UNE ÉTRANGE CONVERSATION


En lisant les mots tracés par le gorille, Godolphoin passa brusquement par toute la gamme de sentiments qui va de la stupeur à la terreur.

Il regarda le gorille, dont les yeux fixaient les siens et son malaise redoubla ; il leur trouvait tout à coup quelque chose de diabolique.

Des histoires de sorciers changés en bêtes émergèrent soudain du fond de sa mémoire brumeuse ; elles ressuscitèrent, confuses et effroyables, d’autant plus impressionnantes qu’elles restaient vagues. L’idée lui vint aussi que ce pouvait être un tour de ce diable, dont il avait souvent nié l’existence avec de gros rires malins.

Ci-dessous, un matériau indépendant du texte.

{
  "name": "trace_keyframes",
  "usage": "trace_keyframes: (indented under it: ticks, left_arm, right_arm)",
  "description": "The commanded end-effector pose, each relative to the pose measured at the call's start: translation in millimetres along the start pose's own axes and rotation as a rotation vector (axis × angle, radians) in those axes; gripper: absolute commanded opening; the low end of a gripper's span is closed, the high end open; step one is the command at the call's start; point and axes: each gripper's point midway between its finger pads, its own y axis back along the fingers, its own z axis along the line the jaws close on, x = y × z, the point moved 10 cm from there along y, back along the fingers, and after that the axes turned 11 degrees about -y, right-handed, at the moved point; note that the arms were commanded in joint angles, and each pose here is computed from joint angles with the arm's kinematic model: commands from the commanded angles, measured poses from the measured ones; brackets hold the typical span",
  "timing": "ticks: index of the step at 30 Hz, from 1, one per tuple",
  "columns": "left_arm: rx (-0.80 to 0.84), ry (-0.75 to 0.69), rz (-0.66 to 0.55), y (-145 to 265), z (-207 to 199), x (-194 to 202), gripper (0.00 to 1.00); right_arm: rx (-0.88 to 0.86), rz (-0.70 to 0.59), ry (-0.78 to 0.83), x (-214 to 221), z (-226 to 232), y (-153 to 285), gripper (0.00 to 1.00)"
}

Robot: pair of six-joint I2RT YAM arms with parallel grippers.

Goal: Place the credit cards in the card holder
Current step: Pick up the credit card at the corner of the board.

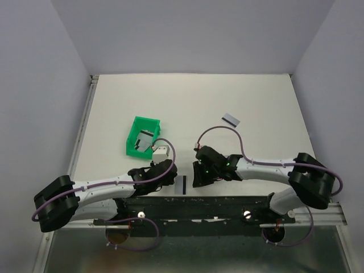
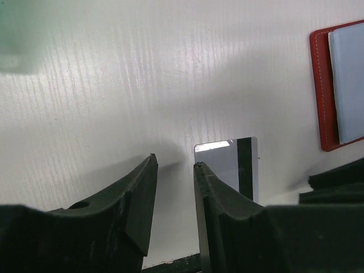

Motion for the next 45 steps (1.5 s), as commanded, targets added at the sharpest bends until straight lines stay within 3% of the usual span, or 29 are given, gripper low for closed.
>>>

Mais le gorille, prenant une éponge dans la boîte fixée au bas du tableau, se mit à effacer lentement les deux phrases — celle de Godolphin et la sienne — et comme si ce geste eût effacé en même temps le phénomène lui-même, le bateleur échappa subitement à l’étreinte de la terreur. Il n’eut plus de mystère devant lui, plus d’angoisse comprimant son thorax. Il respira, libéré, émerveillé et éclata de rire.

— Quelle blague ! cria-t-il à pleine gorge.

En même temps, une crainte — oh ! bien naturelle et bien rassurante celle-là — lui vint.

— Ah ça ! grommela-t-il. Est-ce que j’aurais été mis dedans ?

S’approchant vivement du gorille, il saisit un de ses bras velus, le palpa, l’examina ; puis l’inquisition de son regard monta jusqu’à la gorge embroussaillée de poils ; il tâta la tête grimaçante, dont, seuls, les feux avaient quelque chose d’humain — un reflet d’âme.